The Mean Value Theorem states that if a function is continuous on a closed interval [a, b] and differentiable on the open interval (a, b), then there exists at least one point c in the interval (a, b) such that the derivative of the function at c (f'(c)) is equal to the average rate of change of the function over the interval [a, b]. Mathematically, it can be written as: f'(c) = \frac{f(b) - f(a)}{b - a}

A linear function can generally be written in the form: f(x) = mx + b where m is the slope and b is the y-intercept.

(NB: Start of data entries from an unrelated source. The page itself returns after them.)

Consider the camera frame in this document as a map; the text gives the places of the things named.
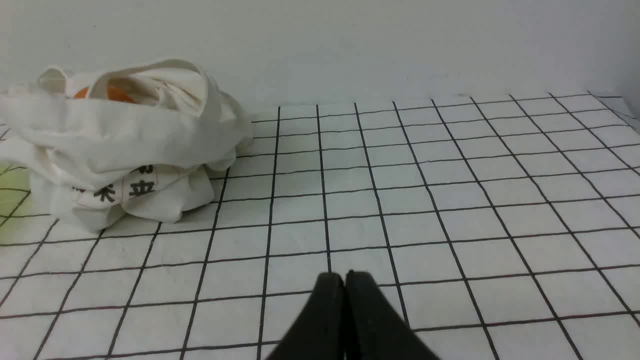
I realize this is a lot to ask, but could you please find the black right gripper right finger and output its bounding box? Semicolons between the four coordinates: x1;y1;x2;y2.
345;270;439;360

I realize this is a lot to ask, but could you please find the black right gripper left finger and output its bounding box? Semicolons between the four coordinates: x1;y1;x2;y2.
267;272;345;360

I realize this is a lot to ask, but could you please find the white cloth bag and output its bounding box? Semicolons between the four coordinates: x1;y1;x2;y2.
1;58;253;232

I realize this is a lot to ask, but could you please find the orange vegetable in bag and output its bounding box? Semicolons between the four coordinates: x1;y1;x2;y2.
73;86;137;104

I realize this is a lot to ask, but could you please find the white grid tablecloth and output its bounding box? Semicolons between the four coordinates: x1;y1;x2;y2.
0;93;640;360

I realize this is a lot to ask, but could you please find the green glass leaf plate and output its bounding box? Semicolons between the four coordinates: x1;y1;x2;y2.
0;162;31;246

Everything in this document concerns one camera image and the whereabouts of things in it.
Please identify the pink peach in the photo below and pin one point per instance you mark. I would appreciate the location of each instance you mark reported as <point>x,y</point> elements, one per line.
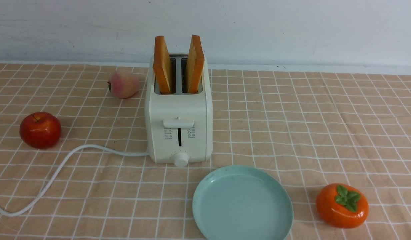
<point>123,84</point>

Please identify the red apple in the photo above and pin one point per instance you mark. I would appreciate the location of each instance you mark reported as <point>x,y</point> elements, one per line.
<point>40,130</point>

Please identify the orange checked tablecloth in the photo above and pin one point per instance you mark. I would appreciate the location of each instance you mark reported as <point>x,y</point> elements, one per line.
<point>305,129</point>

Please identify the orange persimmon with green leaf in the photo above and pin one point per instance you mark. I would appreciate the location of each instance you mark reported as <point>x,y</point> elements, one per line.
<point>342,206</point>

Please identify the light blue round plate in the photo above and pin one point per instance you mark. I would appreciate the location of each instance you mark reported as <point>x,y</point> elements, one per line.
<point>242,203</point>

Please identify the toast slice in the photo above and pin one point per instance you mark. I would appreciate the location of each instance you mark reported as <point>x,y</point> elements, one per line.
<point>162,66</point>
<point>195,64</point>

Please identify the white two-slot toaster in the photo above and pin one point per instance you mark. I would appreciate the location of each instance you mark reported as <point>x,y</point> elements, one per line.
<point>179,126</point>

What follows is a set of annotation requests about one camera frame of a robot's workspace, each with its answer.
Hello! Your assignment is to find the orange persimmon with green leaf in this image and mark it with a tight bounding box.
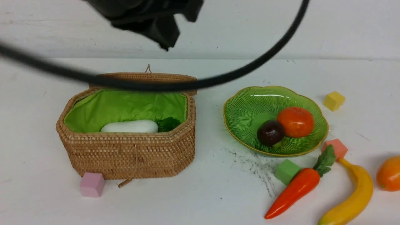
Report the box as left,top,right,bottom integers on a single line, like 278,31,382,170
276,107,315,138

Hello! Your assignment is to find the green leaf-shaped plate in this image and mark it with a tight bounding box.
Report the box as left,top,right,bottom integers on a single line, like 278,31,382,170
223,86,329,157

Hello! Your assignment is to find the green cube block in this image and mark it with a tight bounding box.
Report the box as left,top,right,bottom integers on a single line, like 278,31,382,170
274,159,301,186

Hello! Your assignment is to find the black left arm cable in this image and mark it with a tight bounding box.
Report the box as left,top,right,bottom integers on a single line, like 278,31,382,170
0,0,310,92

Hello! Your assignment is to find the yellow banana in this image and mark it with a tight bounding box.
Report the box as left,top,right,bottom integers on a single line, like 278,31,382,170
318,158,374,225

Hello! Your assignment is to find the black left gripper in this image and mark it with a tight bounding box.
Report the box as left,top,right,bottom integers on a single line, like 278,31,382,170
87,0,204,51

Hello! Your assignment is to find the dark purple mangosteen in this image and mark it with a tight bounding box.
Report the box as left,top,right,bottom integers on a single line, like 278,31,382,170
256,119,286,148

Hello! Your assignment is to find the yellow cube block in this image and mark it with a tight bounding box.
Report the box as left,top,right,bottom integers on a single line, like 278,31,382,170
323,91,345,112

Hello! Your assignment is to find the pink cube block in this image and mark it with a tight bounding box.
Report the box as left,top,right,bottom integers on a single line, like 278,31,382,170
80,172,105,198

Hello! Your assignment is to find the orange carrot with green top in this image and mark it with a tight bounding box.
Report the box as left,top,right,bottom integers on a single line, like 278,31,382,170
264,144,336,220

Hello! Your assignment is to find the white radish with green leaves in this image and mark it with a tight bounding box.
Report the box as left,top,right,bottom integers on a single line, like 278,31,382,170
100,117,181,133

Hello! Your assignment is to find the orange mango fruit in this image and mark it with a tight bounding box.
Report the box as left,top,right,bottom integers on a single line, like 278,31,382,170
376,155,400,192

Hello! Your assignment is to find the salmon cube block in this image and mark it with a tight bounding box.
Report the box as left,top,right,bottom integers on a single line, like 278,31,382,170
321,139,348,161

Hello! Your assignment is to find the woven wicker basket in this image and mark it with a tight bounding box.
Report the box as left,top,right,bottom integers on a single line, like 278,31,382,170
56,64,198,188

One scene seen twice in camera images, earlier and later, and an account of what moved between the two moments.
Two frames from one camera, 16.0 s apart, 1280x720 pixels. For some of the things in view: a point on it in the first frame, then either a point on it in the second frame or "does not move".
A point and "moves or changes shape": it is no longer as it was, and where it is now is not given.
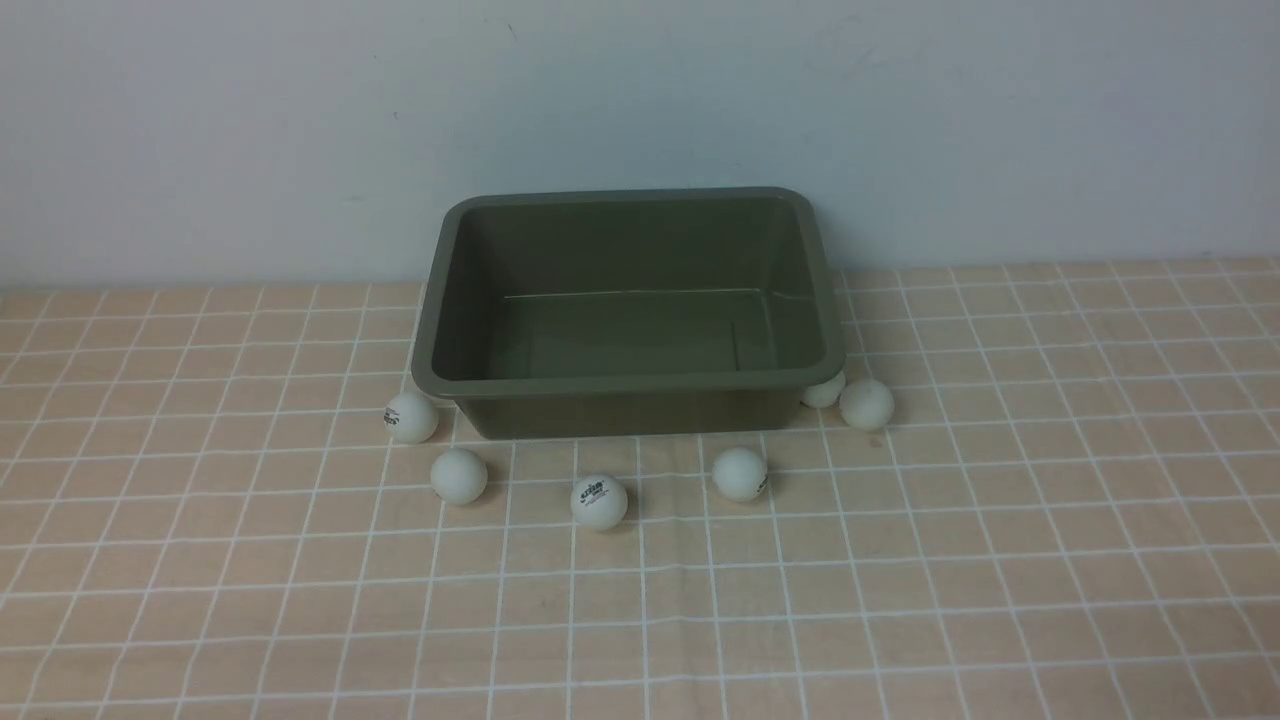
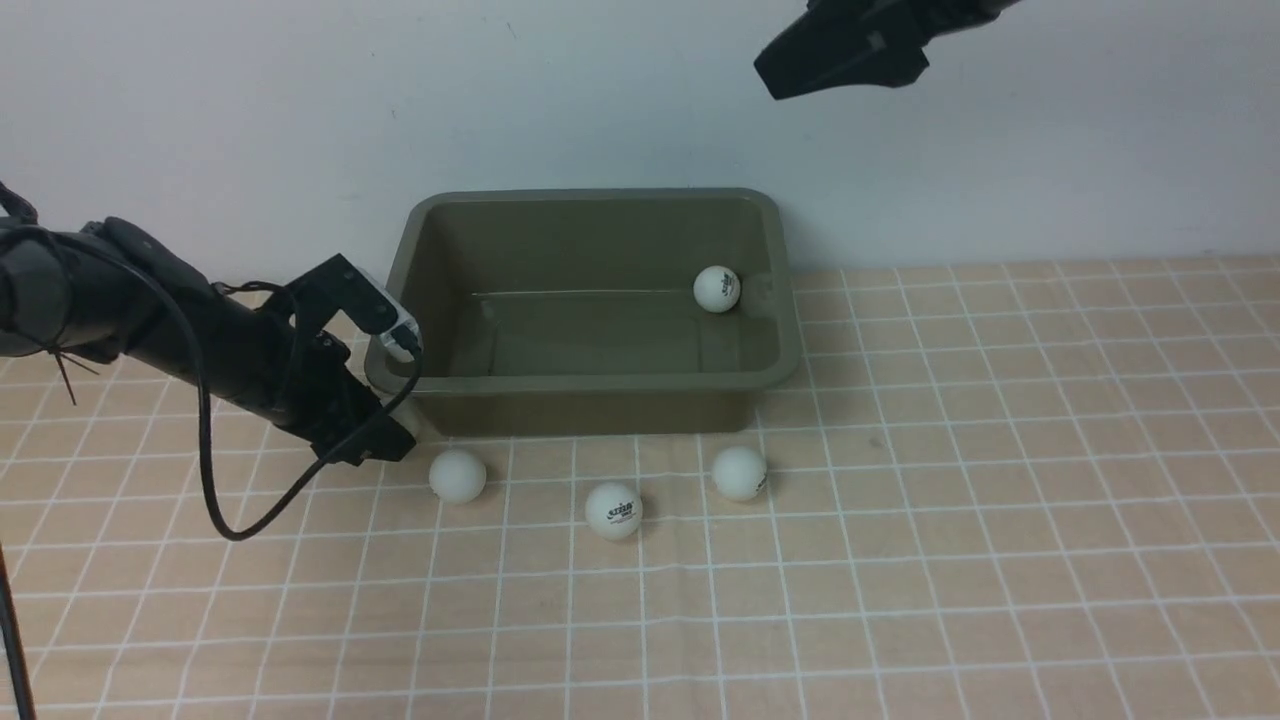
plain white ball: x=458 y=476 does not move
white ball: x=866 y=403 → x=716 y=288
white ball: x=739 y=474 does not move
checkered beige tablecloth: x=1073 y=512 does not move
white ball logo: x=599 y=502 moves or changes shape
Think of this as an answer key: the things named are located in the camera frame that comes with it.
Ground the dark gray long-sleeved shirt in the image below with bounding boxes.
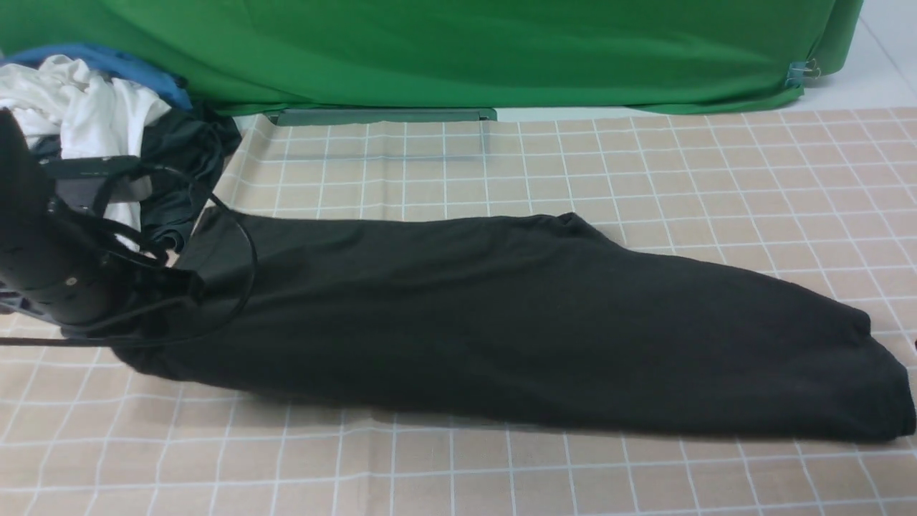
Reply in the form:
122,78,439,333
115,214,915,441

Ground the blue crumpled garment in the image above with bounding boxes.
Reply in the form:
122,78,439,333
2,43,193,111

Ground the white crumpled garment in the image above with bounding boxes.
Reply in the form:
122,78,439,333
0,56,173,252

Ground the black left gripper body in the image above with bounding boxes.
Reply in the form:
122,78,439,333
1,109,204,338

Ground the green backdrop cloth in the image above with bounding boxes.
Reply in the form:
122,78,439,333
1,1,863,115

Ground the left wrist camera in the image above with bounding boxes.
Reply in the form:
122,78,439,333
39,156,152,216

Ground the gray-green metal bar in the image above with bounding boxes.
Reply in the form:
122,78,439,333
265,107,498,127

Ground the dark teal crumpled garment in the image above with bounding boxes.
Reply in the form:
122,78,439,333
32,105,241,252

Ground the metal binder clip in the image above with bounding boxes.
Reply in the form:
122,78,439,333
784,59,822,89

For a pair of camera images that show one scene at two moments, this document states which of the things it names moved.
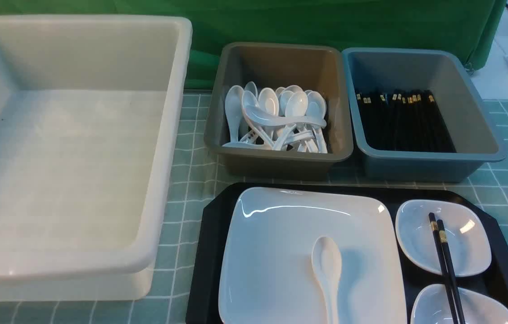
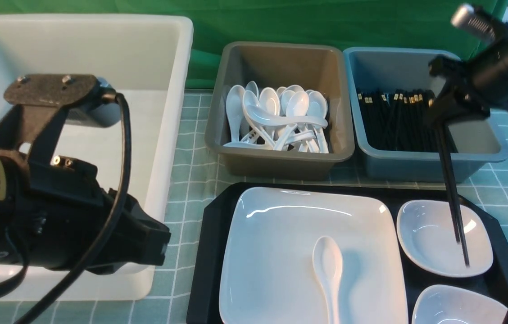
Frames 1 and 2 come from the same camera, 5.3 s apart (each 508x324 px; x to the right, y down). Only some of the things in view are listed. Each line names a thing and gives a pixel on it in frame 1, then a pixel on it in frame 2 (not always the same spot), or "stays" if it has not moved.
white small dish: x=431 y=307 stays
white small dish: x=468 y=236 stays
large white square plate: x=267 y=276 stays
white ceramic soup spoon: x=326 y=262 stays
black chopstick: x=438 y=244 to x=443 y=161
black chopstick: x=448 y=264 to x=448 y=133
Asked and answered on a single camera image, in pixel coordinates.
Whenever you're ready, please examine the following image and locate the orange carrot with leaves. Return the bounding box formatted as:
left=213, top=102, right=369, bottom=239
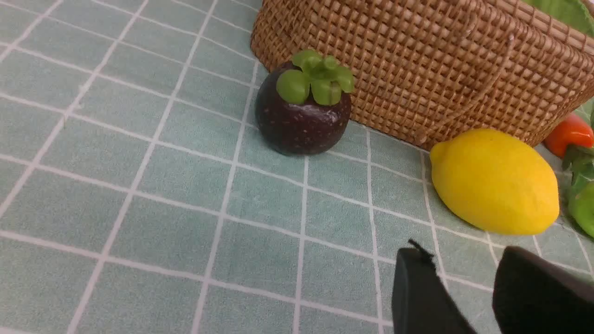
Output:
left=543, top=114, right=594, bottom=187

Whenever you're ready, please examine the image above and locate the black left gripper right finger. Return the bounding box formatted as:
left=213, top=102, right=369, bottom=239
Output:
left=492, top=246, right=594, bottom=334

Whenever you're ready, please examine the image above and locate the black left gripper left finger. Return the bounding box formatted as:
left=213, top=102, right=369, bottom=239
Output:
left=392, top=239, right=476, bottom=334

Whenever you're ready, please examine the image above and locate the yellow lemon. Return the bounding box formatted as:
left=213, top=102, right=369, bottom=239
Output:
left=429, top=128, right=560, bottom=235

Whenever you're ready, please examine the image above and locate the teal checkered tablecloth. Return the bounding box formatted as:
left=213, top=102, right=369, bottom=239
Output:
left=0, top=0, right=593, bottom=334

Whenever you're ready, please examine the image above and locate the green bitter gourd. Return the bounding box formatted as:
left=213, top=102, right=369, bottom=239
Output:
left=568, top=180, right=594, bottom=237

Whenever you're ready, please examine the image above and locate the dark purple mangosteen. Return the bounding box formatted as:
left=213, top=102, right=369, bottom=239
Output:
left=255, top=49, right=355, bottom=156

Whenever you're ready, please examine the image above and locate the woven wicker basket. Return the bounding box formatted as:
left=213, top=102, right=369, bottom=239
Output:
left=250, top=0, right=594, bottom=150

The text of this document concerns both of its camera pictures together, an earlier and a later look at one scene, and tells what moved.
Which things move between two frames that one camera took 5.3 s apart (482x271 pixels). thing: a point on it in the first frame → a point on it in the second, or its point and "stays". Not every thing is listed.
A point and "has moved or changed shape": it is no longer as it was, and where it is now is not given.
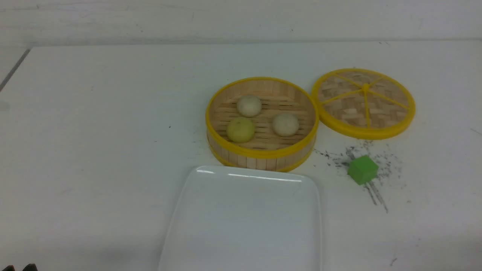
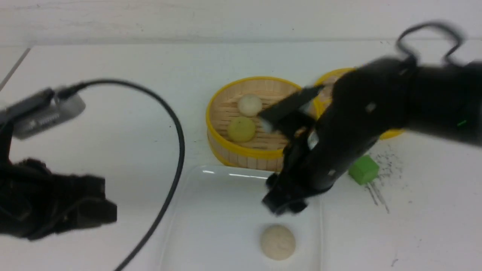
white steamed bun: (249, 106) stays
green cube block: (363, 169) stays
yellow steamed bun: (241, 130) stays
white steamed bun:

Now we will find the derivative of the linear function. Since the linear function is a polynomial of degree 1, it is differentiable everywhere. Thus, its derivative is: f'(x) = \frac{d}{dx}(mx + b) = m

Applying the Mean Value Theorem to the linear function, we have: f'(c) = \frac{f(b) - f(a)}{b - a} Substituting the linear function and its derivative into the equation, we get: m = \frac{(mb + b) - (ma + b)}{b - a}

Simplifying the equation, we get m = m, which holds for any value of m. This implies that for any linear function, the Mean Value Theorem holds for every point c in the interval (a, b). In other words, for linear functions, the average rate of change is constant and equal to the slope throughout the entire interval. This result makes intuitive sense since, in a straight line, the slope is constant, and thus, the instantaneous rate of change (derivative) and the average rate of change will always be equal.